← Back to context

Comment by deepsquirrelnet

4 days ago

> So, what can we use instead?

> The most powerful approach

> The best approach is to directly use LLM query to compare two entries.

Cross encoders are a solution I’m quite fond of, high performing and much faster. I recently put an STS cross encoder up on huggingface based on ModernBERT that performs very well.

I had to look that up… for others:

An STS cross encoder is a model that uses the CrossEncoder class to predict the semantic similarity between two sentences. STS stands for Semantic Textual Similarity.

Technically speaking, cross encoders are LLMs - they use the last layer to predict similarity (a single number) rather than the probability of the next token. They are faster than generative models only if they are simpler - otherwise, there is no performance gain (the last layer is negligible). In any case, even the simplest cross-encoders are more computationally intensive than those using a dot product from pre-computed vectors.
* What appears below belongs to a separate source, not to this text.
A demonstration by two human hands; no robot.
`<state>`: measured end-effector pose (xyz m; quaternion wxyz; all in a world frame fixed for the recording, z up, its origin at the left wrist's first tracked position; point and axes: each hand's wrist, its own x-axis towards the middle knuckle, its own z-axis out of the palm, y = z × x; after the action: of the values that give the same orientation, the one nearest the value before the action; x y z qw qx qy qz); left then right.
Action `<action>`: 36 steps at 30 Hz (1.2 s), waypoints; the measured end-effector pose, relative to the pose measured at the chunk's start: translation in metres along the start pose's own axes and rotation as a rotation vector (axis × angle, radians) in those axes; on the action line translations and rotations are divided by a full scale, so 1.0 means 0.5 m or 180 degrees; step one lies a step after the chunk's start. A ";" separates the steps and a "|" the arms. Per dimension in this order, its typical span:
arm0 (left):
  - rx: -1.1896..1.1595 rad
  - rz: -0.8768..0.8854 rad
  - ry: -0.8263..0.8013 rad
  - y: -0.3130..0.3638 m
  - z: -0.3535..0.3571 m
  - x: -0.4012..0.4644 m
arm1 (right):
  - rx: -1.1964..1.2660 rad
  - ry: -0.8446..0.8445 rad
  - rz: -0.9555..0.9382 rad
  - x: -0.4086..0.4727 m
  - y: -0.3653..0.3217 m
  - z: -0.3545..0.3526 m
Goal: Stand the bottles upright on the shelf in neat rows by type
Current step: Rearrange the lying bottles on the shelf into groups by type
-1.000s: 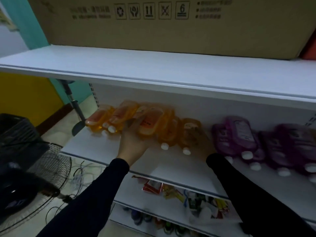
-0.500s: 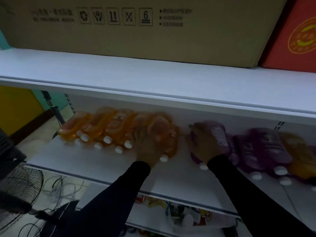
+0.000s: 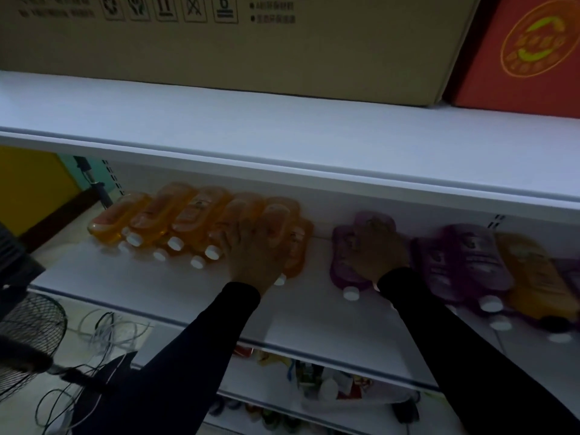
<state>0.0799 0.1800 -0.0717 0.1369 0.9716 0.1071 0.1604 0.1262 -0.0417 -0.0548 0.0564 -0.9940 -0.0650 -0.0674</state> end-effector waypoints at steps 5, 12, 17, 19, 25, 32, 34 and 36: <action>-0.0270 0.0738 0.0268 0.021 -0.041 -0.018 | 0.0739 0.0561 -0.0263 -0.054 0.027 -0.024; -0.0849 0.1361 -0.0051 0.075 -0.054 -0.030 | 0.1092 0.0761 0.0247 -0.210 0.099 -0.081; -0.1056 0.1734 -0.0376 0.173 -0.043 -0.064 | 0.1215 0.0684 0.0890 -0.320 0.177 -0.094; -0.1192 0.2004 -0.0414 0.227 -0.037 -0.084 | 0.1306 0.0792 0.1047 -0.353 0.211 -0.096; -0.1450 0.2411 -0.0969 0.385 -0.008 -0.133 | 0.1101 0.0930 0.1527 -0.399 0.338 -0.095; -0.1066 0.2340 -0.0951 0.517 0.045 -0.159 | 0.1245 0.0581 0.1248 -0.296 0.493 -0.063; -0.1011 0.2198 -0.0971 0.541 0.056 -0.164 | 0.1281 0.0285 0.1186 -0.257 0.515 -0.052; -0.0983 0.2087 -0.0998 0.560 0.063 -0.167 | 0.1377 0.0140 0.1096 -0.230 0.528 -0.043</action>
<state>0.0591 -0.1116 -0.0400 0.2377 0.9350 -0.2566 0.0595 0.0466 -0.3186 -0.0772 0.2794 -0.9536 0.0932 -0.0630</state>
That said, for many applications, we may be perfectly fine with some version of a fine-tuned BERT-like model rather than using the newest AGI-like SoTA just to compare if two products are vaguely similar, and it is worth putting the other one in suggestions.

  • This is true, and I’ve done quite a bit with static embeddings. You can check out my wordllama project if that’s interesting to you.

    https://github.com/dleemiller/WordLlama

    There’s also model2vec doing some cool things as well in that area. So it’s cool to see recent progress in 2024/5 on simple static embedding models.

    On the computational performance note, the performance of cross encoder I trained using ModernBERT base is on par with the roberta large model, while being about 7-8x faster. Still way more complex than static, but on benchmark datasets, much more capable too.

Cross encoders still don’t solve the fundamental problem of defining similarity that the author is referring to.

Frankly, the LLM approach the author talks about in the end doesn’t either. What does “similar” mean here?

Given inputs A, B, and C, you have to decide whether A and B are more similar or A and C are more similar. The algorithm (or architecture, depending on how you look at it) can’t do that for you. Dual encoder, cross encoder, bag of words, it doesn’t matter.

  • I think what you’re getting at could be addressed a few way. One is explainability — and with an llm you can ask it to tell you why it chose one or the other.

    That’s not practical for a lot of applications, but it can do it.

    For the cross encoder I trained, I have a pretty good idea what similar means because I created a semi-synthetic dataset that has variants based on 4 types of similarity.

    Perhaps not a perfect solution when you’re really trying to split hairs about what is more similar between texts that are all pretty similar, but not all applications need that level of specificity either.